Here are some short points about Lua, for those who already know other computer programming languages and how to program. They focus mainly upon what you might find different in Lua.

  • Lua is dynamically typed. There's no static typing at all.
  • From a syntactic point of view, think BASIC (or even COMAL) without line numbers and colons rather than C/C++/Java, Lisp/Scheme, or Forth.
    • There's no begin, but most control structures have an end
    • for needs a do and if needs a then.
    • { } denote a table (expression), not a block of code.
    • Indentation, extra whitespace, and (with one exception) newlines don't change syntax or semantics.
  • Almost everything is a table. If it isn't a table, it's a string, a number, a boolean, a function, or a nil.
    • Libraries are tables. string.gmatch is the "gmatch" entry in the table named by the global variable string.
    • Arguments that you receive from MediaWiki are tables. But they're a bit special.
    • Arrays are tables that follow a specific convention. The numerical fields in the array start at one, and run contiguously with no "holes" with nil values in the middle of the array.
  • p.q is syntactic sugar for p["q"].
  • function p.q is syntactic sugar for p["q"] = function.
  • function builds a function. It doesn't declare it. Functions are first-class objects and can be assigned to variables, placed in tables, serialized into strings, and deserialized back out again. Think interpreted, not compiled.
  • Functions and tables start off anonymous, as function () end and { }, and gain names when assigned to variables.
    • You can create anonymous functions and tables on the fly in the middle of an expression.
    • You can return (anonymous) functions and tables using return.
  • Local variables are cheap. Tables are expensive. a.b.c may look like two simple member references as in other languages. It isn't.
  • This isn't C. if (0) takes the then branch. Only false and nil are false. Even "" is true.
  • Tables can have both numeric and string entries. The two don't overlap. t[1] is distinct from t["1"].
  • Uninitialized variables and nonexistent fields in tables are nil.
  • or and and both have shortcut evaluation.
  • = is assignment, == is equality comparison.
  • not is boolean negation, but ~= is inequality comparison.
  • [[…]] creates a string literal. To avoid visual confusion, use "…" or '…' for strings containing wikitext.

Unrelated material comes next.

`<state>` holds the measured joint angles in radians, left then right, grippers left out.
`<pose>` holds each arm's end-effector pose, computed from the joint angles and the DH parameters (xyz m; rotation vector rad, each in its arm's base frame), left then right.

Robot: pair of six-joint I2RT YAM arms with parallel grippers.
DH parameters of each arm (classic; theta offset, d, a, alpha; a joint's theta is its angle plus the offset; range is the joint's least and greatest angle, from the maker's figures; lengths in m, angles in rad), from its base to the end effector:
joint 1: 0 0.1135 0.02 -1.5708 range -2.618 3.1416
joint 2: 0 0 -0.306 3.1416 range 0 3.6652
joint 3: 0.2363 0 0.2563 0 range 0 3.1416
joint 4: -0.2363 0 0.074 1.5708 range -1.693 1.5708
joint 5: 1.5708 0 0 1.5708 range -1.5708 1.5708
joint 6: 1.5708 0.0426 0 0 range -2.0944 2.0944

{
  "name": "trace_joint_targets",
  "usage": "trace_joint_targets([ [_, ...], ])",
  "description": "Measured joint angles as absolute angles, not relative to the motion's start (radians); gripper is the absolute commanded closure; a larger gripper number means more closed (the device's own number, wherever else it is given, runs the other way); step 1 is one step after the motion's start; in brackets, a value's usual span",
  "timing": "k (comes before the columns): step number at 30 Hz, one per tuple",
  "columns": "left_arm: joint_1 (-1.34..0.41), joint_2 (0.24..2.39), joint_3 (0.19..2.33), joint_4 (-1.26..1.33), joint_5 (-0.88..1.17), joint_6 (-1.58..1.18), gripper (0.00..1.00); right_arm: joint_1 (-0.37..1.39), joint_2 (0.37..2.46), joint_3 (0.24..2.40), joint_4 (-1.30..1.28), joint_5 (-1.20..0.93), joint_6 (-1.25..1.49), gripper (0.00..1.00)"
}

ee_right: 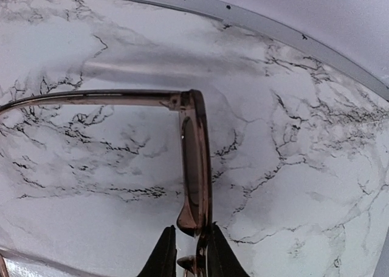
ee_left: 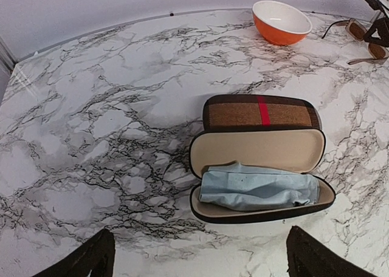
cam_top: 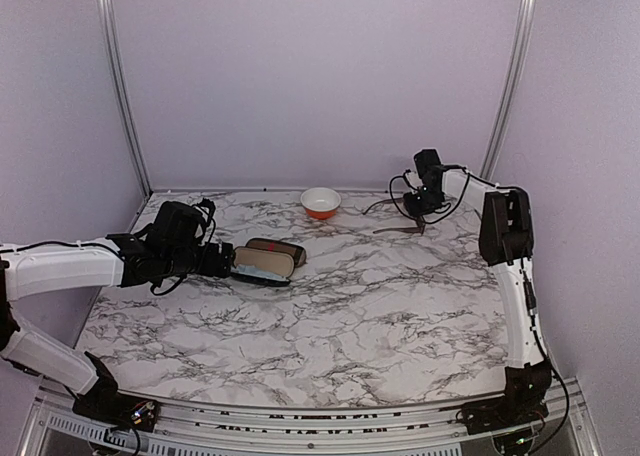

    • Combined with --, [[…]] creates a multiline comment. Think of it as #if 0 … #endif.
    • Putting = between the brackets — e.g. [===[…]===] — makes these so-called long brackets longer.
  • Functions and tables are passed by reference, not by value.
  • String operations trade space for time. Don't repeatedly concatenate onto the end of a string. Build up its individual parts in a table and use table.concat().
  • * by the reciprocal is faster than /.
  • return and break can only occur at the end of a block.
    • There's no continue.
    • There's no goto.
    • next is a global variable, not a keyword. By default, it references a function — first class objects, remember. — that does iteration over a table.
  • # expects the array convention. If your table isn't adhering to that convention, you'll get funny results.
  • Use nil == next(table) to check for a table being empty.
  • When tonumber() fails, it returns nil.
  • This isn't C. We have an exponentiation operator, and it is ^.